There was a silence. Throughout that talk, that is how it went. He would say something. And then there would be a pause, while he collected his thoughts. No one moved, no one disturbed the silence.
“A good batsman is one who controls the pace of the game. He decides when to slow the game, when to speed it up. He basically lets the opposition know who is in-charge. He finds gaps which don’t exist, he gets the opposition thinking.”
“I wasn’t good at studies. And I knew the one way to stay away from books was to score runs; and I did that because at that age, I would do anything to get away from my books. But my father told me to be sincere in whatever I pursued. He told me that he wanted me to enjoy what I did, he told me that as long as I enjoyed whatever it was, he would gladly let me do it."
“Don’t let failures stop you. Only when you make mistakes will you learn. If you don’t make mistakes, then you will not learn.”
“It is important that you focus on the big games. You must realize that you will have to prove your class against Pakistan, South Africa and Australia. These are the top teams in the world. And remember, they are not going to give you anything for free. Do whatever it takes to win. Aggression is important. Even I have screamed back at bowlers who have tried to unsettle me, but after a point of time, those 'f'-words don’t help. It is your score, the runs and the way you got the opposition by the neck that will finally count.”
“Do you guys have any questions?” he asked.
And finally, the spell of silence was broken.
“How do you plan your innings?” asked one youngster.
“One thing to keep in mind when planning an innings is to be ready to improvise. Have a plan when you walk out, but remember that what you plan in the dressing room is different from what happens in the middle. Be ready to study the situation and adapt to it. I still get nervous, but I don’t show it. Body language is very important. Even if you are not middling the ball well, don’ t let the bowler know. Be in charge at all times. There have been times when I have realised that I need to bat time. If I think that the conditions are difficult, that batting at that time is difficult, then I will focus on survival. I will defend, I won't play any extravagant shots.

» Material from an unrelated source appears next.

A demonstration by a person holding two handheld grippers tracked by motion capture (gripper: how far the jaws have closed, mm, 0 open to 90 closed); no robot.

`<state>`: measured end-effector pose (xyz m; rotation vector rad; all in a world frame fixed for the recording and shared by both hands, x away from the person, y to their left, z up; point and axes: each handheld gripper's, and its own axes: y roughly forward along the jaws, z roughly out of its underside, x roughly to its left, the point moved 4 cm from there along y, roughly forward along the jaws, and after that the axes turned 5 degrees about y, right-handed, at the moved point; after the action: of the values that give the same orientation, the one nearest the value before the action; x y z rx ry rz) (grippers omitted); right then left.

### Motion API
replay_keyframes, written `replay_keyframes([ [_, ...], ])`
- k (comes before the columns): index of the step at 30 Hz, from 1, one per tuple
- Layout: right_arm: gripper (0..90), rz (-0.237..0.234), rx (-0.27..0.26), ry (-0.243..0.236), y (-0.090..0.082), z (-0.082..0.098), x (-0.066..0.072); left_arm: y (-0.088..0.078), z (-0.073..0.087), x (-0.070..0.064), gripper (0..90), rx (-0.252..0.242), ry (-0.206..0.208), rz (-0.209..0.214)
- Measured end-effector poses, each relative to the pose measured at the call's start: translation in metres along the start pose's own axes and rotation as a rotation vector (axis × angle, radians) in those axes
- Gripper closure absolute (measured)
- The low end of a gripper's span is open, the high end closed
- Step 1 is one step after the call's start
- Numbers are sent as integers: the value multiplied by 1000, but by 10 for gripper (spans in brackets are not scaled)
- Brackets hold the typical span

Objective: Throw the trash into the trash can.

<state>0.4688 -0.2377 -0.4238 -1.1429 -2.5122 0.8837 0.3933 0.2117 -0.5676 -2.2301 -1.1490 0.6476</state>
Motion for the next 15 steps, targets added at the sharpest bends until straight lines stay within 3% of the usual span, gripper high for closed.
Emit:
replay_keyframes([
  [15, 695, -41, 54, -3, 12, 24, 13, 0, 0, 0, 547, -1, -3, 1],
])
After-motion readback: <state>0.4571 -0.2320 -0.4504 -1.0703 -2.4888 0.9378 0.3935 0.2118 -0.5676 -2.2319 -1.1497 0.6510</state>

I don’t know if anyone noticed, but I changed my stance in the third Test against Australia, to adapt to the wicket.
"You need to read the wicket, you have to read what the conditions are, whether it is helping seam or spin. Prepare yourself before a game by visualizing the game. See yourself facing the bowlers. Visualize the strokes you will play if he bowls in a certain manner. And play by your instinct.”
And Sachin left.
It was just ten minutes. And most of what he said would, as you read it here, strike you as pretty obvious.
But to understand what it meant, you had to have been there, to have seen those boys who collectively comprise the future of Indian cricket, and to see the expression on their faces.
It was Sachin Tendulkar talking to them, about something he does well. Something they, every single one of them, hope to do well.
And that, for them, made all the difference.